• Activity
Lines before the one containing "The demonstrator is" are excluded; print that line and every line after it through the end of the material below, exactly.

----------------

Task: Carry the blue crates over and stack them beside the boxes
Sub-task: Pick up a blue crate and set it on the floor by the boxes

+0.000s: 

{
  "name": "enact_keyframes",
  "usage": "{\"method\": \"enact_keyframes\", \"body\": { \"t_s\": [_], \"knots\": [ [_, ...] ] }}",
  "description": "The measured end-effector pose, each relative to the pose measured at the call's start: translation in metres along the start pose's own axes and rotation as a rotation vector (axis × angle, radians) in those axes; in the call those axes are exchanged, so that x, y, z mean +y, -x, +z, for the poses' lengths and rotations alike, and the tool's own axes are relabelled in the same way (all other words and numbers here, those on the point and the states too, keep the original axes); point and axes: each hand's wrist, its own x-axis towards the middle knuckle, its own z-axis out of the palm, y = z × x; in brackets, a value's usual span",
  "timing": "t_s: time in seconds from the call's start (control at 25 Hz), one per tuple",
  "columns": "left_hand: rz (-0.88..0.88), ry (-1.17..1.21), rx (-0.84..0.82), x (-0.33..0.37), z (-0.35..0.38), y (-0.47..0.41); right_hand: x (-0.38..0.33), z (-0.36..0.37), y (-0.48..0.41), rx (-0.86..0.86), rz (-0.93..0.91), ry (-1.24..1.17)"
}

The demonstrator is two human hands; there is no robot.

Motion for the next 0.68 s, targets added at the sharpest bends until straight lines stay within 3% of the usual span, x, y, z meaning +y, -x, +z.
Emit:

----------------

• Output
The demonstrator is two human hands; there is no robot.

Motion for the next 0.68 s, targets added at the sharpest bends until straight lines stay within 3% of the usual span, x, y, z meaning +y, -x, +z.
Emit:

What the exercise asked for is now complete.